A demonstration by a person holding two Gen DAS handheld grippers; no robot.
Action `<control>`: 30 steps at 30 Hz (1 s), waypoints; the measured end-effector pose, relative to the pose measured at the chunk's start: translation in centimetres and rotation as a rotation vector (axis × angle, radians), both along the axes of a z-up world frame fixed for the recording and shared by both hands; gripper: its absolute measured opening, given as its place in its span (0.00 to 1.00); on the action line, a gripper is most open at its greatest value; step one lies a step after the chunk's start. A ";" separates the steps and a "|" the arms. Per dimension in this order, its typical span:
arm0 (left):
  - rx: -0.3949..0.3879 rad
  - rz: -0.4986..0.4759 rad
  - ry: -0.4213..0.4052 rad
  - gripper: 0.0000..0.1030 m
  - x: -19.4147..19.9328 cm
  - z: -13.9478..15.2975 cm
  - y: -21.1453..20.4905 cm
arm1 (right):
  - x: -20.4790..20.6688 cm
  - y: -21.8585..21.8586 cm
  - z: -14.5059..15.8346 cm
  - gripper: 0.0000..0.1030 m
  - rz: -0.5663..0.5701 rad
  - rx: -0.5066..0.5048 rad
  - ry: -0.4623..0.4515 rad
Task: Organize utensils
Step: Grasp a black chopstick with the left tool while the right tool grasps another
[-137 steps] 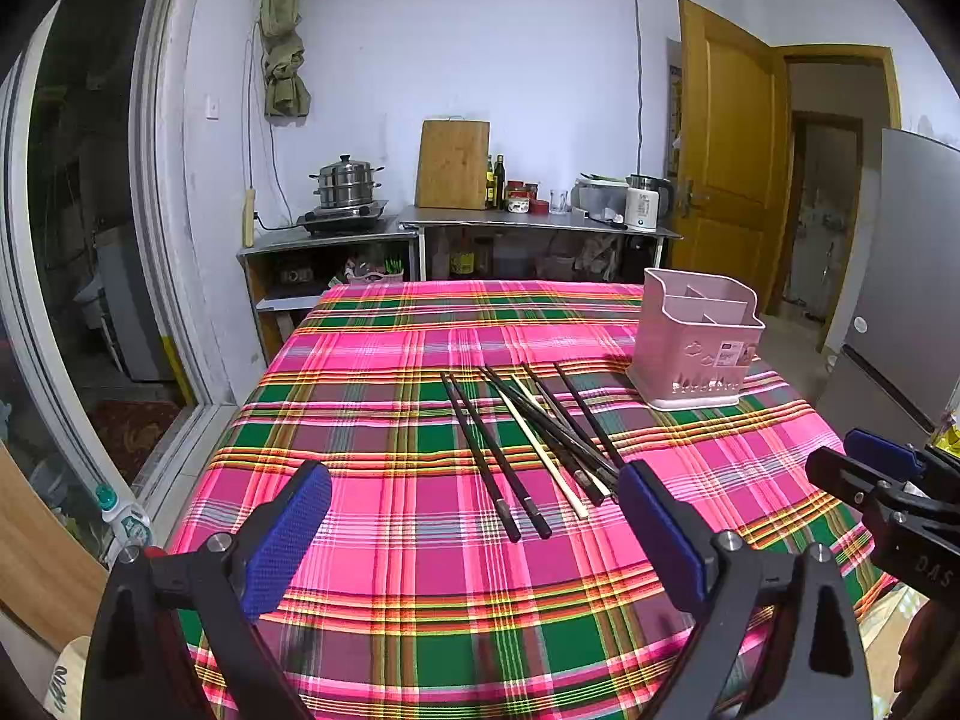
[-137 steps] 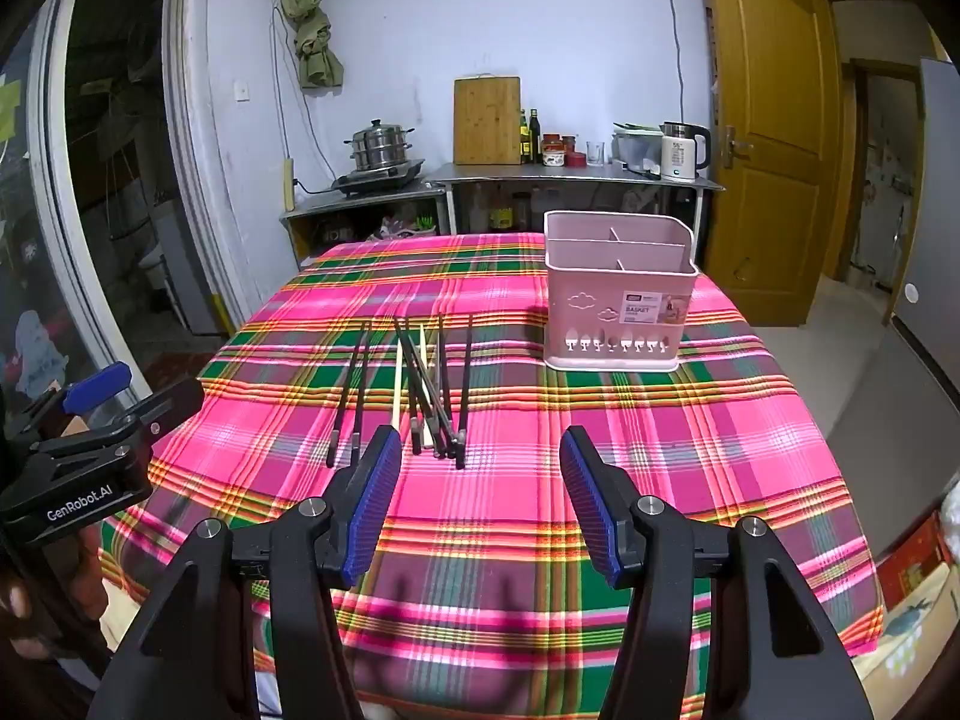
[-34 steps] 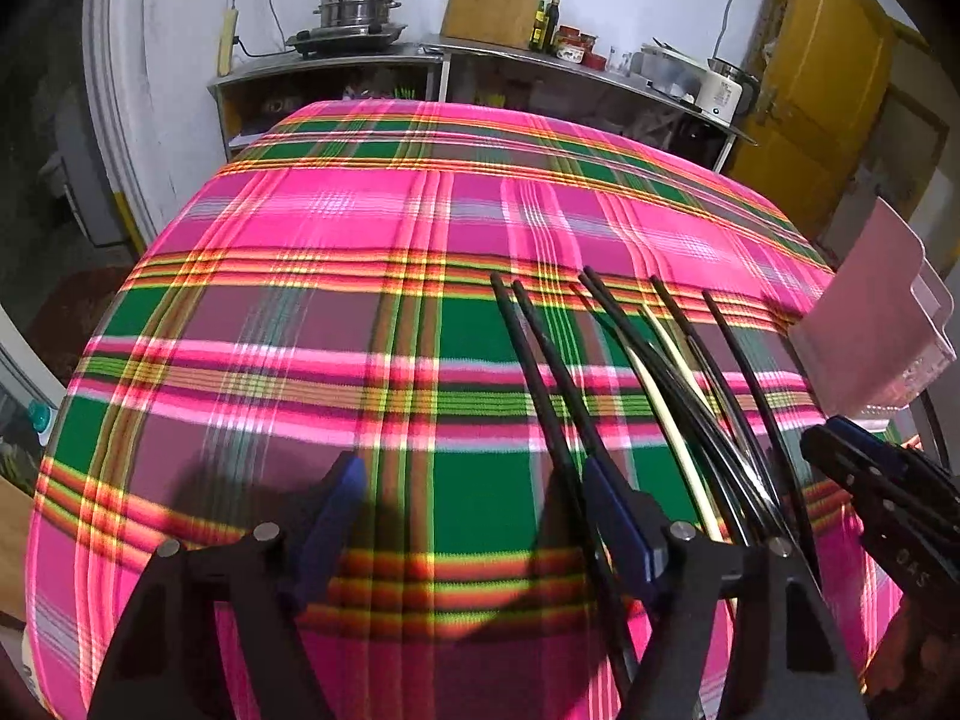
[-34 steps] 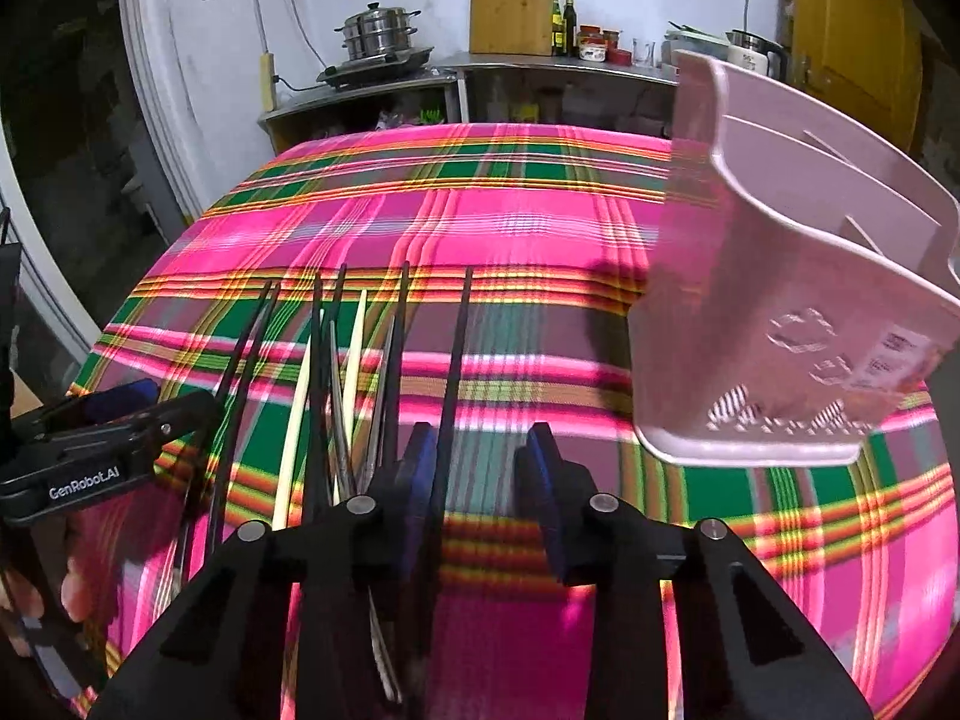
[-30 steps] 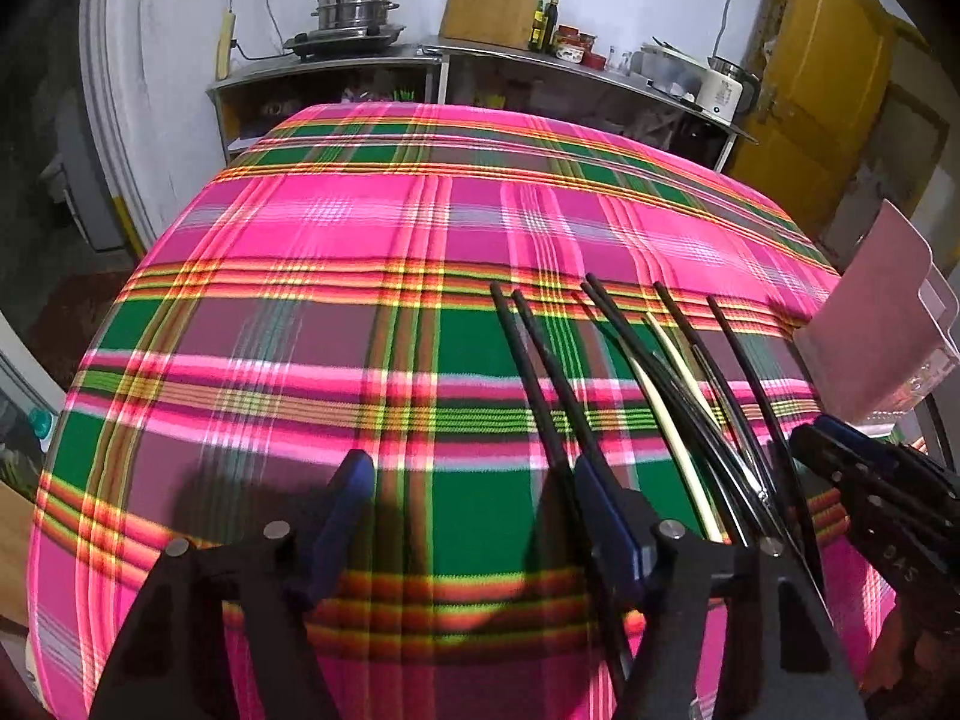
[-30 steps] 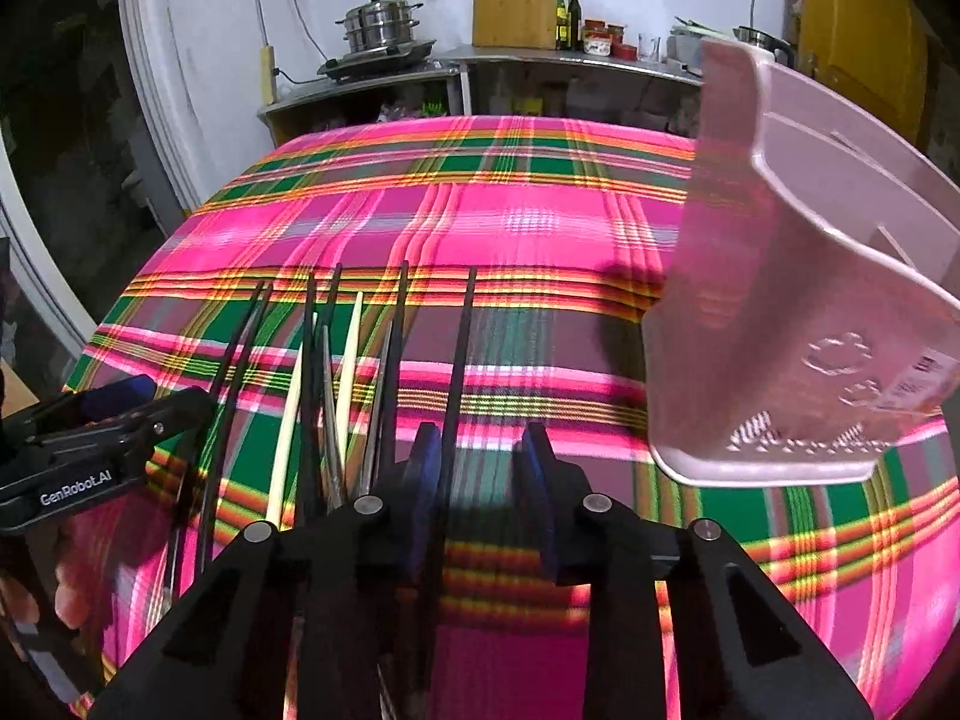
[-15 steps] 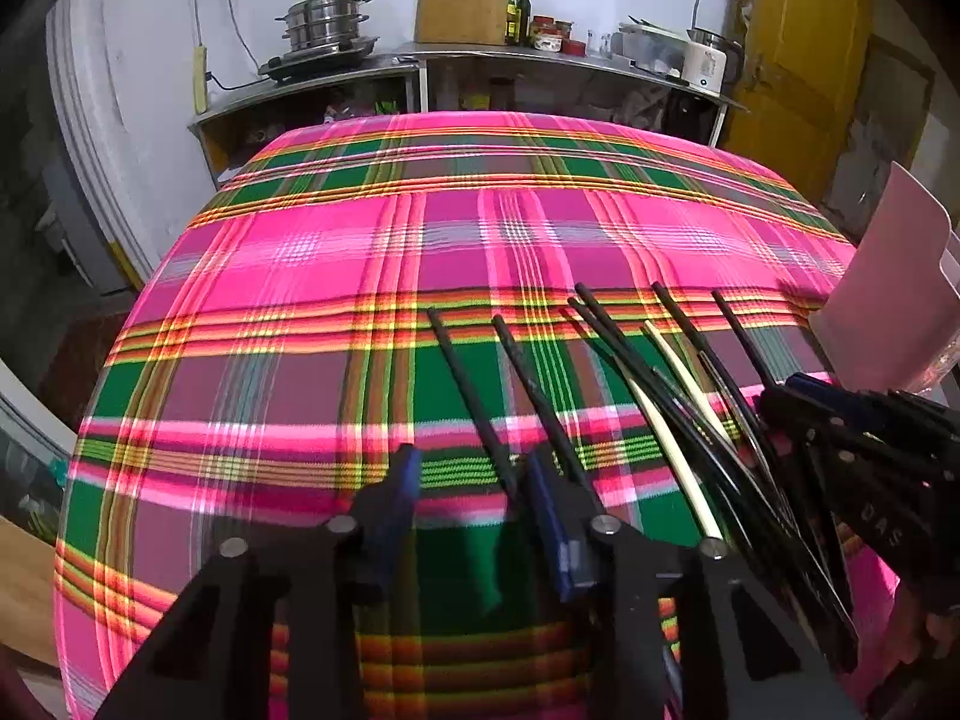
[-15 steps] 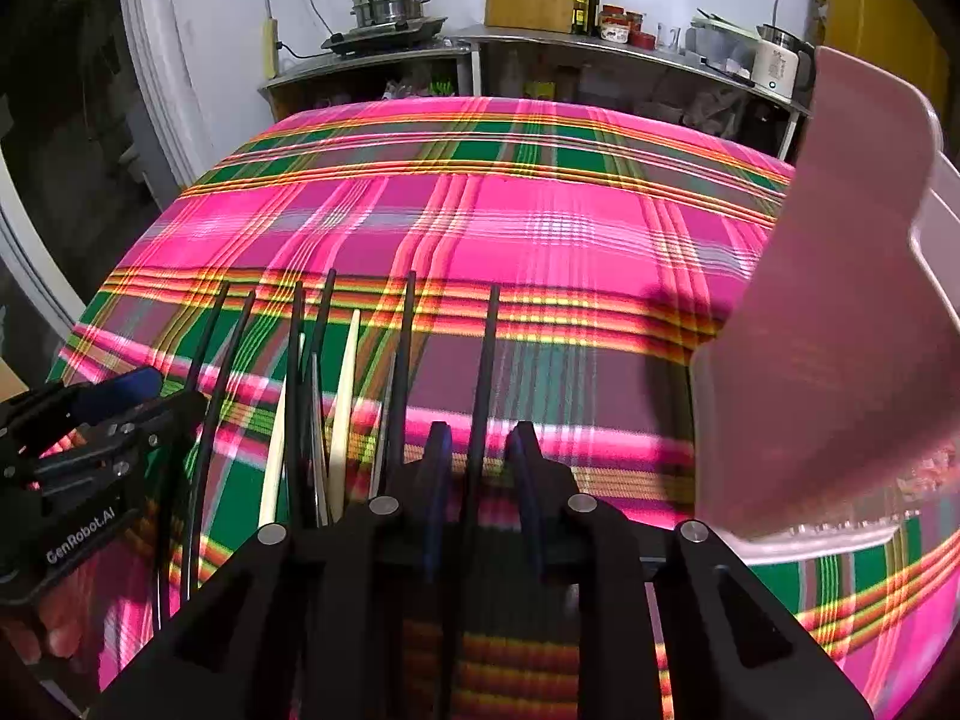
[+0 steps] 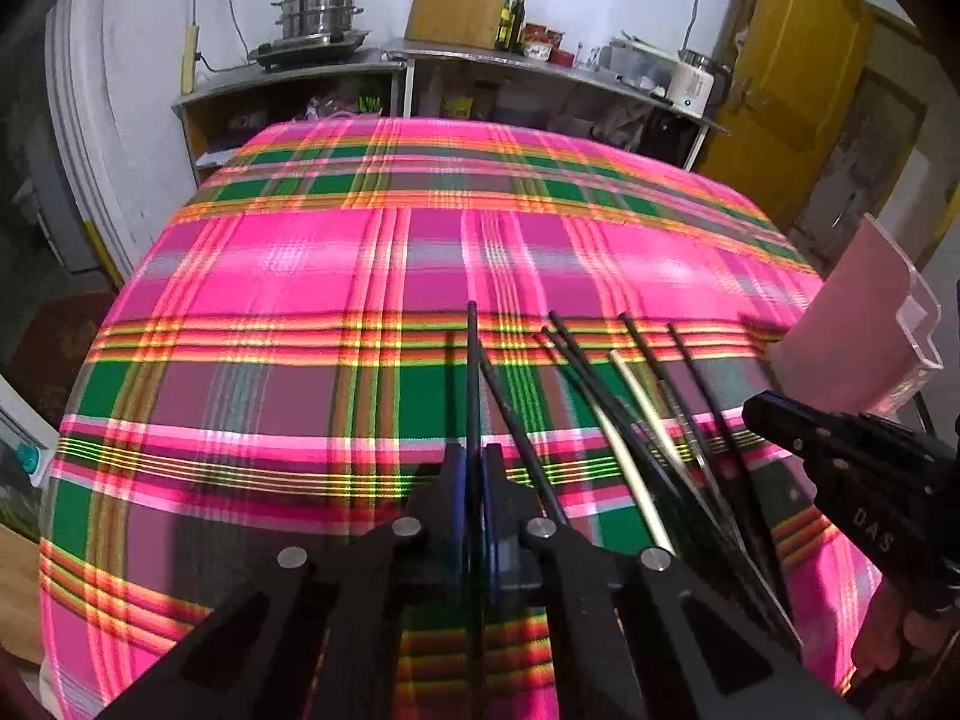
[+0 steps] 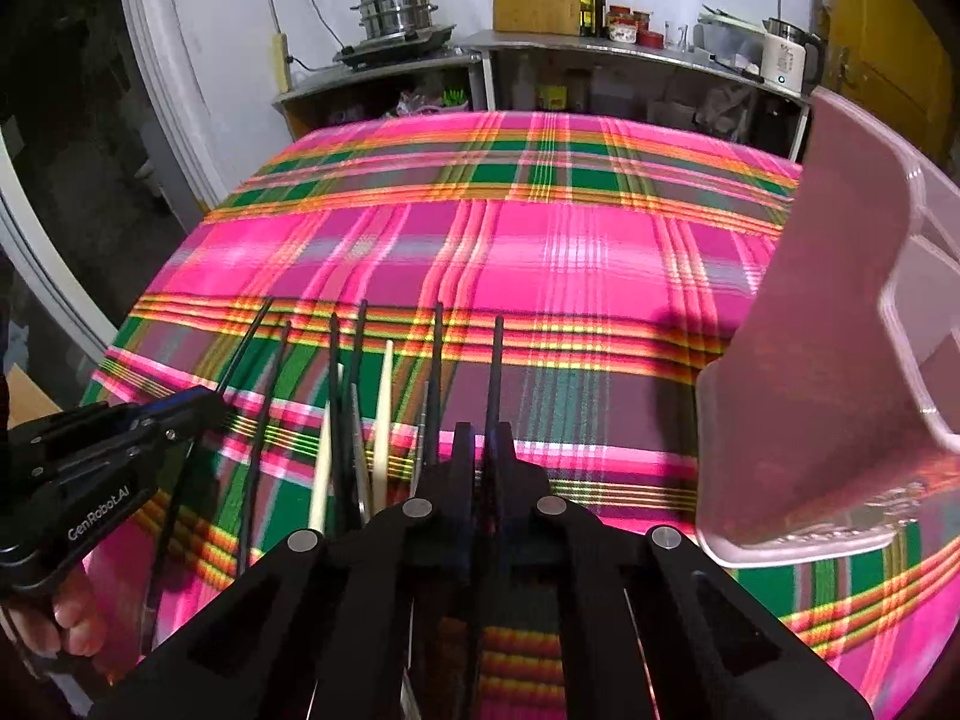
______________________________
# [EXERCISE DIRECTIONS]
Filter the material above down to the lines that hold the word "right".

# [RESULT OF THE TASK]
arm1 (right):
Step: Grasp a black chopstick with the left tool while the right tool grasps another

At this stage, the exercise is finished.